▶ _DATASET CONTENT_
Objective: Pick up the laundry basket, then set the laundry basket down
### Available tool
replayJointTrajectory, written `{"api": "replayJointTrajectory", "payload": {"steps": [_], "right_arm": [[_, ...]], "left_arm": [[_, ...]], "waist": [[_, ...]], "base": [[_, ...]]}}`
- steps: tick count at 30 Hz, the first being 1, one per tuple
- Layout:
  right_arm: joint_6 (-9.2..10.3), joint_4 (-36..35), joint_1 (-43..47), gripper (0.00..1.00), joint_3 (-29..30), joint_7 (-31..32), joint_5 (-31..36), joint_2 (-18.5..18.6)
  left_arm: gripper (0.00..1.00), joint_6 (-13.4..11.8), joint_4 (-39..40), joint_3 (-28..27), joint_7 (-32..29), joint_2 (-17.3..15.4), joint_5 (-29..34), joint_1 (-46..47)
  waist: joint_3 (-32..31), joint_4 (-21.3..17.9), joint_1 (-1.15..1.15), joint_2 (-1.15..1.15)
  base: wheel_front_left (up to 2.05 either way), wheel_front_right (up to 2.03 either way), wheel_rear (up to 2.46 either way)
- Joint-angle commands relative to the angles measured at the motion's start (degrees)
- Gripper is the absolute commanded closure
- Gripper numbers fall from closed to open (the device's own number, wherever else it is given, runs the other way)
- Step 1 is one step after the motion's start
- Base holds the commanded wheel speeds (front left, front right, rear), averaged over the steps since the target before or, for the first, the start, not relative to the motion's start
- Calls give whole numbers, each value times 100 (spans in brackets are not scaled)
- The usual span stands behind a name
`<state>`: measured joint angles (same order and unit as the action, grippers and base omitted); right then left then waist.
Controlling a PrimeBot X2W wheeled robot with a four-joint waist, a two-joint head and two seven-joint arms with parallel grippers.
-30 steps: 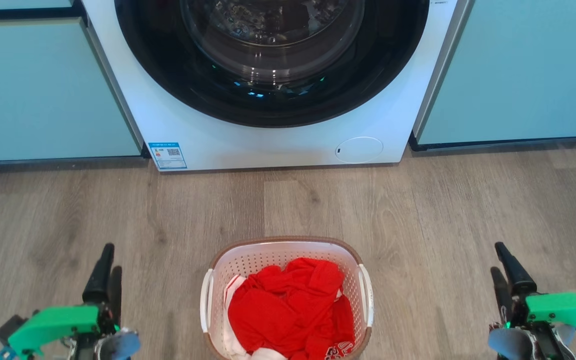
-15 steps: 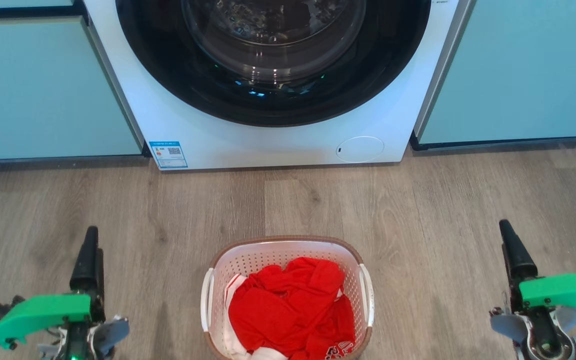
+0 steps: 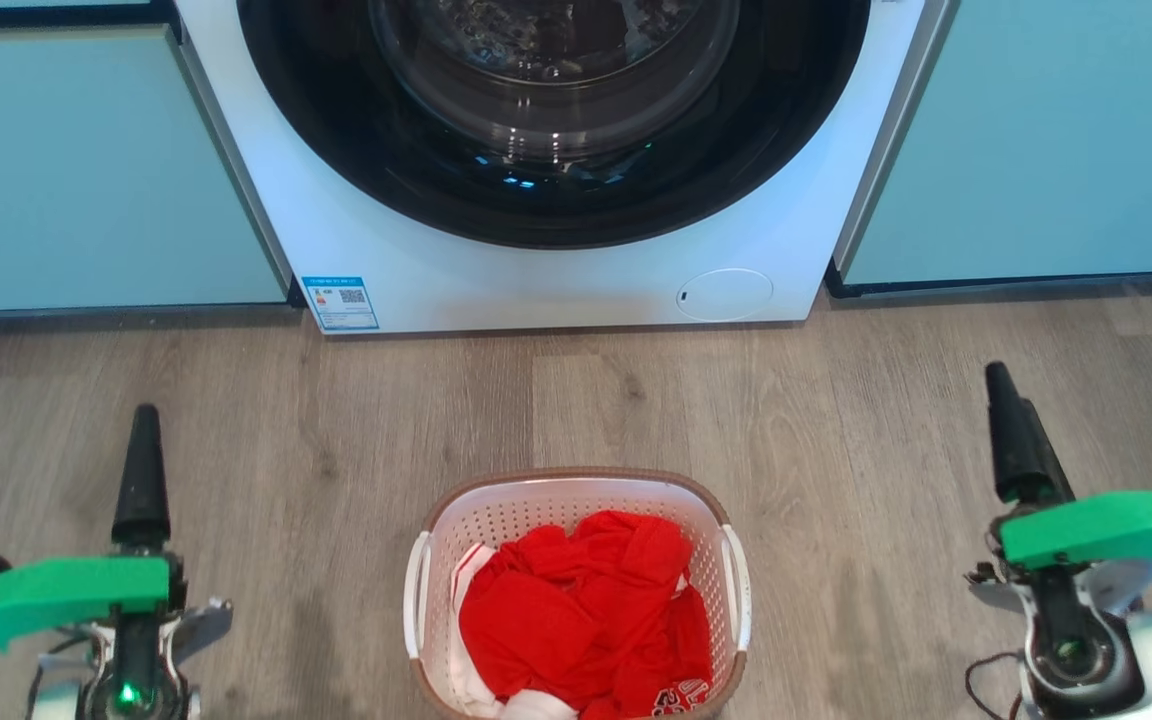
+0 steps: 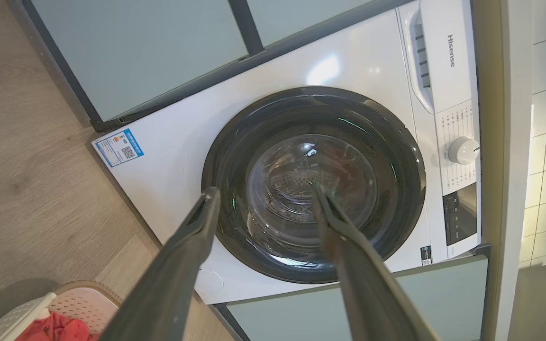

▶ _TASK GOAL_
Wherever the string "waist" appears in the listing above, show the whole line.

▶ _TASK RESULT_
replayJointTrajectory, written `{"api": "replayJointTrajectory", "payload": {"steps": [_], "right_arm": [[_, ...]], "left_arm": [[_, ...]], "waist": [[_, ...]], "base": [[_, ...]]}}`
  waist: joint_3 (-32..31), joint_4 (-21.3..17.9), joint_1 (-1.15..1.15), joint_2 (-1.15..1.15)
`<state>`: measured joint angles (same order and unit as the action, grippers and base omitted); right then left then waist.
Controlling a PrimeBot X2W wheeled robot with a four-joint waist, a two-joint head and two seven-joint arms with parallel grippers.

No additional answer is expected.